EXERCISE AIM: Beneath this line is the data. Output exactly the lines from the line with "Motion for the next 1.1" to the line with "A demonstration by", both ends included, and nothing more.

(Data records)
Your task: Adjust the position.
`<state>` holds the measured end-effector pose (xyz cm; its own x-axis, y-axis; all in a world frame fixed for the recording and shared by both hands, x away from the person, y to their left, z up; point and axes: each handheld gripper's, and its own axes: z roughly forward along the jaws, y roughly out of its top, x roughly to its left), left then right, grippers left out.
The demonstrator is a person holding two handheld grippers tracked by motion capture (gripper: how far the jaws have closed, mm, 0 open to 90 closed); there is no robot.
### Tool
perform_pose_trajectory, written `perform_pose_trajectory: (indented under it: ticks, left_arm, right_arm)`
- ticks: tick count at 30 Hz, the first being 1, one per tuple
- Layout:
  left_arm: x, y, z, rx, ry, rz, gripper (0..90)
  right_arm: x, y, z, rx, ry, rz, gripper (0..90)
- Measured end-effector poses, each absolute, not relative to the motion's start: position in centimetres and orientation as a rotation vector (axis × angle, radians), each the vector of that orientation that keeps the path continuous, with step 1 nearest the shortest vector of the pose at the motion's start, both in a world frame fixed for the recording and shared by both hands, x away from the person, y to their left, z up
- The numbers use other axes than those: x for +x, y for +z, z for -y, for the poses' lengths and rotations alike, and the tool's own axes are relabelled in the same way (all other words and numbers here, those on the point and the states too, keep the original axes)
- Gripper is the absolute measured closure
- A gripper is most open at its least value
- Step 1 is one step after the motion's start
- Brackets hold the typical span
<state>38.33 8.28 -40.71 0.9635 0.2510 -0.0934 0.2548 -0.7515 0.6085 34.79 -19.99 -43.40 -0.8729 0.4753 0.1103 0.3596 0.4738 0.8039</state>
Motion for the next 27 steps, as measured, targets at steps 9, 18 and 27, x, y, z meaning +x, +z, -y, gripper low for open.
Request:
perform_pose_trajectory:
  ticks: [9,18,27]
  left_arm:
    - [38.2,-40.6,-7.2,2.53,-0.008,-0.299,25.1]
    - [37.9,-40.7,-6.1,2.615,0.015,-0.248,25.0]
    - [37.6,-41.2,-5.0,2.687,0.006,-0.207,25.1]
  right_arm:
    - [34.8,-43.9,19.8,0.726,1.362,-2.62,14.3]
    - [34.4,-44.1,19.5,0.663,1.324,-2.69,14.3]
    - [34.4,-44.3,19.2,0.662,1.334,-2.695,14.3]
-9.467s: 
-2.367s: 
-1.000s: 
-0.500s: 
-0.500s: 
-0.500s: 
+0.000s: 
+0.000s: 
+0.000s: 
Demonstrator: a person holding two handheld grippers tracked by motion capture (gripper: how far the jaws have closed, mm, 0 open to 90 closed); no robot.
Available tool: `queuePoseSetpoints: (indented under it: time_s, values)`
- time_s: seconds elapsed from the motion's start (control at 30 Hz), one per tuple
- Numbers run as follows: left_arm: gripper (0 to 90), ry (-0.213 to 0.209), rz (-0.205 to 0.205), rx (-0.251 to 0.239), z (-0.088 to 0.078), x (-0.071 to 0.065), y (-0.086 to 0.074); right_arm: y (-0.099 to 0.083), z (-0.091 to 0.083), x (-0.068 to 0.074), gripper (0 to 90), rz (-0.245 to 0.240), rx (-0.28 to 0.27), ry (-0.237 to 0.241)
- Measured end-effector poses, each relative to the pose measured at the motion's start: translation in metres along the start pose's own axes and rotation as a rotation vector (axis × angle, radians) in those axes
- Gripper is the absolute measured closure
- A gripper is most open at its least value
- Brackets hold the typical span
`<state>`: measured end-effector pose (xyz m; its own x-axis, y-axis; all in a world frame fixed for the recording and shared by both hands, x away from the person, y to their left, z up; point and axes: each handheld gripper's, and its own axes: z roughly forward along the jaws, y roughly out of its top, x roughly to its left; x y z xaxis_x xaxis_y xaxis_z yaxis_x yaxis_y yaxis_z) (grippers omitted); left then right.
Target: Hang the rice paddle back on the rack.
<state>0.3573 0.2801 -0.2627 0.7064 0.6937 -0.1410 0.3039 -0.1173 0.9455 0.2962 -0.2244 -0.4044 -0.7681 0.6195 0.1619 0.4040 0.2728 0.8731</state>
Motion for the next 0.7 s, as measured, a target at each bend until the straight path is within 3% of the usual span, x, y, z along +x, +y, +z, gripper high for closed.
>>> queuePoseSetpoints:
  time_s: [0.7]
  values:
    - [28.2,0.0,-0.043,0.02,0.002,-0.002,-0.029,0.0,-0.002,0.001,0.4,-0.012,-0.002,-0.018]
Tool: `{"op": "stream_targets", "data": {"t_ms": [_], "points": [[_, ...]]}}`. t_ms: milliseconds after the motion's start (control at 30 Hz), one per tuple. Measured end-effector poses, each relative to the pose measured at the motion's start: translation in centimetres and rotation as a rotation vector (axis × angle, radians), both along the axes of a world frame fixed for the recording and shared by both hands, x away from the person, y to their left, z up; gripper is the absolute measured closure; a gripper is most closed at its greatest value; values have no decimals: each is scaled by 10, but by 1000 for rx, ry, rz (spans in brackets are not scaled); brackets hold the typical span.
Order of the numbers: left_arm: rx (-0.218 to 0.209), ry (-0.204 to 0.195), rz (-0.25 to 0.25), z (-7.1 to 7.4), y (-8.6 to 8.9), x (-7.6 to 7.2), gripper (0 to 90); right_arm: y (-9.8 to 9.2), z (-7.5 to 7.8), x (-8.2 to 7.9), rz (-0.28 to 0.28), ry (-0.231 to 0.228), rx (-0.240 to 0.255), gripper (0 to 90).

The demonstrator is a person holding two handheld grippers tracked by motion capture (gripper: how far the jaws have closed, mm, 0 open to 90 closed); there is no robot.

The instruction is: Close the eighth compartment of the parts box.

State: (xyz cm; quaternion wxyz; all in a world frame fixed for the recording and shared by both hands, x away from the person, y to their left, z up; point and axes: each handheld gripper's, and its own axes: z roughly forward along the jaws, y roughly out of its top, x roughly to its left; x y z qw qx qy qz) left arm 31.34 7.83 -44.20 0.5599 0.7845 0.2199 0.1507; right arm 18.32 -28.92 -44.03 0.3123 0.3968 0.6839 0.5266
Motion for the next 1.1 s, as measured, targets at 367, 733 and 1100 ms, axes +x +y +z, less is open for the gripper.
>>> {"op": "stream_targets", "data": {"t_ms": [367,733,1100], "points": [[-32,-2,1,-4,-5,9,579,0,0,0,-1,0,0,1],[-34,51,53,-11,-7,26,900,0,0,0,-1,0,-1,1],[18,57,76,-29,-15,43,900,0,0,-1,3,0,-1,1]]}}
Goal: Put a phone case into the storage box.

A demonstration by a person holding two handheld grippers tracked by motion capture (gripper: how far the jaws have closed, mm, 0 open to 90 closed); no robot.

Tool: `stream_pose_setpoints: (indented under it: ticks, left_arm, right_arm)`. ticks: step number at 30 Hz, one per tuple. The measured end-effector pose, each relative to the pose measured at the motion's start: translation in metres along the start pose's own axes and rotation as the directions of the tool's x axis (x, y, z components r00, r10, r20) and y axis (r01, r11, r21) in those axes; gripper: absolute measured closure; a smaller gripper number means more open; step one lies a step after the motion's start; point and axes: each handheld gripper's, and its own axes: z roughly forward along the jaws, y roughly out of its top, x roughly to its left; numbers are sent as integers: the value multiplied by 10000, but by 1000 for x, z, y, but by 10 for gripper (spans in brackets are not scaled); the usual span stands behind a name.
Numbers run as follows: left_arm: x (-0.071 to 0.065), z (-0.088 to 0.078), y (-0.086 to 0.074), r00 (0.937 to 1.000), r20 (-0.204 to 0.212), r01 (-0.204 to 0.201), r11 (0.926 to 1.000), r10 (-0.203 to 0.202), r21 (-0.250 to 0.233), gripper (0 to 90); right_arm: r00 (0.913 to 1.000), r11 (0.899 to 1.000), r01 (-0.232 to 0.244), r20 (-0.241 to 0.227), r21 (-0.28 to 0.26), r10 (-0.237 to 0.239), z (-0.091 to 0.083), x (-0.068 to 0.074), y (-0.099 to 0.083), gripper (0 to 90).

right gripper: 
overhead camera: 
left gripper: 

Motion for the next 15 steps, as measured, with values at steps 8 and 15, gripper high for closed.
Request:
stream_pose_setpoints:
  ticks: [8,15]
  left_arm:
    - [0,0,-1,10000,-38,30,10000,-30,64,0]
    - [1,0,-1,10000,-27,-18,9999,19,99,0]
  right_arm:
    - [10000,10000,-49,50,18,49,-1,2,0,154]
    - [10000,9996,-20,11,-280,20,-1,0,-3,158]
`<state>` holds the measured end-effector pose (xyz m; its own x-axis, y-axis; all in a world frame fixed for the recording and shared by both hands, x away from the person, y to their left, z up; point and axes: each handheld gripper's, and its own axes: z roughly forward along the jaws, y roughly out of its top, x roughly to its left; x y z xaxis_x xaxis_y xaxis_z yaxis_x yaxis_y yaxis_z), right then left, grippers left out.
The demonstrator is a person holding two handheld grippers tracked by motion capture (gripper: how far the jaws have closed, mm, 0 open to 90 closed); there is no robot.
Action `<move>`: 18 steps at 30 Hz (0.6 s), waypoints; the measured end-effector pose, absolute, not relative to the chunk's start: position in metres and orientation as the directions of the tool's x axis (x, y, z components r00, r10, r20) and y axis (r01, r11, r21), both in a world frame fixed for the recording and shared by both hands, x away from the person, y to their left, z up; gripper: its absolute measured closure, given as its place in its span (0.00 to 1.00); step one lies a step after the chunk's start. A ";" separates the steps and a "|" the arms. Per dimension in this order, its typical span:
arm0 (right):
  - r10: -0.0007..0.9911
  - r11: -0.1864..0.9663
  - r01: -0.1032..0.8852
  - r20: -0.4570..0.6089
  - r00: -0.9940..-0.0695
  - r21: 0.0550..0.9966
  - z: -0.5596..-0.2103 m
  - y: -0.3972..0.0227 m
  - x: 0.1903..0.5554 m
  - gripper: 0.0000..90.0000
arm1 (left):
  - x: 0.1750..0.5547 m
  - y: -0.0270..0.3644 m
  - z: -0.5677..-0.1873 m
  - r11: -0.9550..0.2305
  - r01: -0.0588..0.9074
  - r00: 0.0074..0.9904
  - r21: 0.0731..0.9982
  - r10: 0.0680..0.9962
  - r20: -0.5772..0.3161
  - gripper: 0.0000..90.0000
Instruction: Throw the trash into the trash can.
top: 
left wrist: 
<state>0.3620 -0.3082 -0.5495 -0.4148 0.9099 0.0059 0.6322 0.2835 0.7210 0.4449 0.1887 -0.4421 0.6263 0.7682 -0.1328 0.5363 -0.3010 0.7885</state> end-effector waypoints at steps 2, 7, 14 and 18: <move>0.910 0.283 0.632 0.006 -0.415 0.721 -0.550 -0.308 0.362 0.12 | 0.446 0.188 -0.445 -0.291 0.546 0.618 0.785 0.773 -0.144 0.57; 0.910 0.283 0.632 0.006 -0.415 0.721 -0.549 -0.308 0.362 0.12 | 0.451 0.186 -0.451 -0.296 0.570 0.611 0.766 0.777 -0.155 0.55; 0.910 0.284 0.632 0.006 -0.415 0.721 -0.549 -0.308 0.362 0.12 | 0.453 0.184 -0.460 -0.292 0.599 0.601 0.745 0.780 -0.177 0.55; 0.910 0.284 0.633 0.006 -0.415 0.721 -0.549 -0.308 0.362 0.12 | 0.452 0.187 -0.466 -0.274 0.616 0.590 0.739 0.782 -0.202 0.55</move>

SOLUTION TO THIS TASK:
Motion for the next 1.1 s, as measured, targets at 367, 733 and 1100 ms, axes +x +y +z, less is open for the gripper.
>>> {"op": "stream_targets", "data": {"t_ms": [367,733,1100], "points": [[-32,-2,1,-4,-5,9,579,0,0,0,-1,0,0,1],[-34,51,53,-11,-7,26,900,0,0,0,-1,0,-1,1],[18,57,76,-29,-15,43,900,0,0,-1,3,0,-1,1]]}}
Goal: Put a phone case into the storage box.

A demonstration by a person holding two handheld grippers tracked by motion capture (gripper: how far the jaws have closed, mm, 0 open to 90 closed); no robot.

The exercise requires no further answer.